Lounge lizards are the modern-day equivalent of the pub crawler. These people who know the tasteful, over-zealous, even downright pretentious stylistic traits of the hip hotel owners, absorb all the variations that make up the dictionary of interior design.
They are in themselves the tastemakers because they decide where to gather. The critics respond in their droves, and feature this bar or that in all the taste-making journals, until the next place is identified.
I wandered into the centre of Vienna last week to try to have a drink in the Loos Bar on the instructions of my editor (although she never offered to pay for a round). It was 1am and I couldn't even get through the door as the late-night drinkers had decided to wind up there. So I went round the corner to one of my old favourites, the Kix Bar. I had not been there for three or four years, but nothing had changed. The walls were painted by an artist when it first opened more than 10 years ago and have only been refreshed and maintained. Even the furniture is original.

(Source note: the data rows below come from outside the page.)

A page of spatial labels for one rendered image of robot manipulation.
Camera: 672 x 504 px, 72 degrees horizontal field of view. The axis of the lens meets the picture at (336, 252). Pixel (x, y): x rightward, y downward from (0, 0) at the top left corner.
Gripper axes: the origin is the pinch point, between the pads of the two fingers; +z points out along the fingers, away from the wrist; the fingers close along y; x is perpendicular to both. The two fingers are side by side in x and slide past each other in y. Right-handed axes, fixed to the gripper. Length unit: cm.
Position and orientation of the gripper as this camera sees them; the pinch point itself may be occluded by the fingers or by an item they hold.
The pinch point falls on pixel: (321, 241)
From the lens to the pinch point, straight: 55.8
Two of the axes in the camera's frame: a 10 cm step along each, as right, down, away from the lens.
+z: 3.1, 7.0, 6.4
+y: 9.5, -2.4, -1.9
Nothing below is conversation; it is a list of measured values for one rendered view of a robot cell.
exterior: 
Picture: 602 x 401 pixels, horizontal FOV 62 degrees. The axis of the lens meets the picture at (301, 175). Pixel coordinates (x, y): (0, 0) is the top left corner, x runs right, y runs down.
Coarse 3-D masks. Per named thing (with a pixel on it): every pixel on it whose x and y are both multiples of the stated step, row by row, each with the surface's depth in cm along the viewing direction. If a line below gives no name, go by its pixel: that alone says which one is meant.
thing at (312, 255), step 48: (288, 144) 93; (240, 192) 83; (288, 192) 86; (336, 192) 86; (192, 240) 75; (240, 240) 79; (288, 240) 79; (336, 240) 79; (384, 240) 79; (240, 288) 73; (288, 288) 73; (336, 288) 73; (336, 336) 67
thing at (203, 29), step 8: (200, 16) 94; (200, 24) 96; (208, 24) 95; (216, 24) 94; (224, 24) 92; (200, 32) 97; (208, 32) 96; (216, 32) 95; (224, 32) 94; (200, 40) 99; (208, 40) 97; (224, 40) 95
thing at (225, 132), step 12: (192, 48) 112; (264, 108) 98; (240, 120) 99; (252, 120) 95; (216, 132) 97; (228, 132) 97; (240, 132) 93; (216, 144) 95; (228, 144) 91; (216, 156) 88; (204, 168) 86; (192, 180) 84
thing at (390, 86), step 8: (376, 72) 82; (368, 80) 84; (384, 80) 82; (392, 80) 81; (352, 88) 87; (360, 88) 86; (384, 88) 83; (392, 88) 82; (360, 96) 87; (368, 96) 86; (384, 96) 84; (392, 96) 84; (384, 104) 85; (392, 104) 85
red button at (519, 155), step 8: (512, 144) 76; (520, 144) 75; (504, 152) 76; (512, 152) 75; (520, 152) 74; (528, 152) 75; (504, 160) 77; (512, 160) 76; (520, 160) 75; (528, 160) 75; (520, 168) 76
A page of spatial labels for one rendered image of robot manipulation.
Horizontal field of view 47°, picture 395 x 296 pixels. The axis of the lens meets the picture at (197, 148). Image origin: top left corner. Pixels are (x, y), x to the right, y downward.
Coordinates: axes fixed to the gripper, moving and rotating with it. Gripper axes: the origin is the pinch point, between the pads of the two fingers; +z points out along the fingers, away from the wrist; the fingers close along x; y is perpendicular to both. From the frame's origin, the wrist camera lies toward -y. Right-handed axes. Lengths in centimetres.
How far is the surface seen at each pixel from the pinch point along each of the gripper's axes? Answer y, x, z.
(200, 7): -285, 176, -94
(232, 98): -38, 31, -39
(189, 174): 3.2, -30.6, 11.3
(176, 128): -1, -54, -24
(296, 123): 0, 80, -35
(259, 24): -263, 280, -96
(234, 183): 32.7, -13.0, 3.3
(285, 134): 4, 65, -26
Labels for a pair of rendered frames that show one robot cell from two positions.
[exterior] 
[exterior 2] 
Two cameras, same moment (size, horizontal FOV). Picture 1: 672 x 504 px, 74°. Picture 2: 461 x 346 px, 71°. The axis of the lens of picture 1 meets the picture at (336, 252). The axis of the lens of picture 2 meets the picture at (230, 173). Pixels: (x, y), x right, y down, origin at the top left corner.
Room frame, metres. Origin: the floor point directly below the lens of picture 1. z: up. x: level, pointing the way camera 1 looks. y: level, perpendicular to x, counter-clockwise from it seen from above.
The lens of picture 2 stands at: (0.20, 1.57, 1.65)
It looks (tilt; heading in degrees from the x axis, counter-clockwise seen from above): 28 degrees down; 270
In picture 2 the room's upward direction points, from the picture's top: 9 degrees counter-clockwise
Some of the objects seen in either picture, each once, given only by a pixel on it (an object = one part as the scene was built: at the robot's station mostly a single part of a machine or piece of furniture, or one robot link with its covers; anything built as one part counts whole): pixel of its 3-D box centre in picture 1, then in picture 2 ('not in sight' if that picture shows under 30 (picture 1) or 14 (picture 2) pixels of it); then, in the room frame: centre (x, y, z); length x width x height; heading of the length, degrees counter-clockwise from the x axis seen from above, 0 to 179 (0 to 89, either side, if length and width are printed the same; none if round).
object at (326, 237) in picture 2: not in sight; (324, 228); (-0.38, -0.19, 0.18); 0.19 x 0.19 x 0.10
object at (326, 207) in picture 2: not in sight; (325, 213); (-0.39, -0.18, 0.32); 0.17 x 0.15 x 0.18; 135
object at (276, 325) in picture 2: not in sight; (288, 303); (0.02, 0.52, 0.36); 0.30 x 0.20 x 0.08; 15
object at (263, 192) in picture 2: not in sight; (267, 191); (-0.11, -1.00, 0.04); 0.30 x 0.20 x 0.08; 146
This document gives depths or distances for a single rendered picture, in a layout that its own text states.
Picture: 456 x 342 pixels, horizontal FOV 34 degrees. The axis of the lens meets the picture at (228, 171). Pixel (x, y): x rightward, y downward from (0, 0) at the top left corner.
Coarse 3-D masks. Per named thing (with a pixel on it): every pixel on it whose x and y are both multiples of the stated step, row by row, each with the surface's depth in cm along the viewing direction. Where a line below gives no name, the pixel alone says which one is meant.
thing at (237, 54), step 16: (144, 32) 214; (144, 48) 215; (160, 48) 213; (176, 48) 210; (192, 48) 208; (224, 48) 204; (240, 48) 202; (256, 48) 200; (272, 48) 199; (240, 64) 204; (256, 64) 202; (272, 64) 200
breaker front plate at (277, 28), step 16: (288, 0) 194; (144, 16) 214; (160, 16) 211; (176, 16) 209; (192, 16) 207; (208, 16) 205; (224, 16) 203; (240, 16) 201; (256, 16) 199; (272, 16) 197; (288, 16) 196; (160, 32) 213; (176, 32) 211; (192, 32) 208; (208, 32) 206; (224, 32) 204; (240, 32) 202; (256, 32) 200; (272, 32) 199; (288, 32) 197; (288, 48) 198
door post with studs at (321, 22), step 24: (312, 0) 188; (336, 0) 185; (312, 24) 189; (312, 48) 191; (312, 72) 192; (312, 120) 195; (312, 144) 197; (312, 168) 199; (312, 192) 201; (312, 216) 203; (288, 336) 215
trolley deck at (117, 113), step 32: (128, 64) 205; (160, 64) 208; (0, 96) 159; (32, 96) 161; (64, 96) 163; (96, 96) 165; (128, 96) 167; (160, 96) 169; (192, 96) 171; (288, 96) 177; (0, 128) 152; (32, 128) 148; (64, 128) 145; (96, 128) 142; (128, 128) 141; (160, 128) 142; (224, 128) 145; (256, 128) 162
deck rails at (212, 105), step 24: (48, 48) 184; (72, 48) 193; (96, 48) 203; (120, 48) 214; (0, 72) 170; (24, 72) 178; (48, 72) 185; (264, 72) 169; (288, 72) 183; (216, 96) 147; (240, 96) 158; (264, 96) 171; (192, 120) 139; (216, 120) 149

It would be sacrilege to change anything, as the whole is an artwork and not some fashionable gesture.
Loos'American Bar is another prime example of maintaining the essence of the day. By doing this the city begins to acquire an expanding gallery, reworked, remodelled and reinvented every five to seven years - a process that underlines the competitiveness in the marketplace, as well as the fickleness of the customer. The lost places are condemned to books. I am not for keeping things - I believe change is imperative to any healthy society - but the willingness to do away with everything, with no value judgement, undermines people's sense of place and their own history.
I am always amazed at how much press is devoted to the coverage of interior design.
The magazine racks of newsagents are full of publications devoted to domestic titivation.
Certain digital channels are virtually wall-towall with programmes like Changing Rooms USA and Changing Rooms New Zealand, makeovers, make-ups and make-believes.
It would appear that the nation has become obsessed with the state of its homes and concerned about the messages they transmit to others.
As social life has transferred from the pub to home entertainment, our judgement on each other is made on outward appearances, as opposed to the inner qualities revealed in the neutrality of the local saloon. This obsession, fired by a world of increasing materialism, tends to create a finite time for each outward appearance of the home, as the contents become out of date. We now have people becoming fashion victims of interior decor. Like the bars and lounges, their interiors tend to be totally revamped every five years or so. This is a consumerist world of no deep commitment to anything.
One of the contributors to this is the lounge lizard, whose preferences feed the fashion industry and consequently the media. This animal, who lives off the work of others, has determined a whole social movement, which is perhaps a little unwholesome. Meanwhile, the world of architecture, which we are literally surrounded by, only manages to command very little media coverage, restricted generally to what has been built, or what is about to be constructed. By the critics' own myopia, or the interference of editors who believe architecture is merely building, the population is denied access to a world of ideas and imagination, which lies well beyond the mundanity of the building site.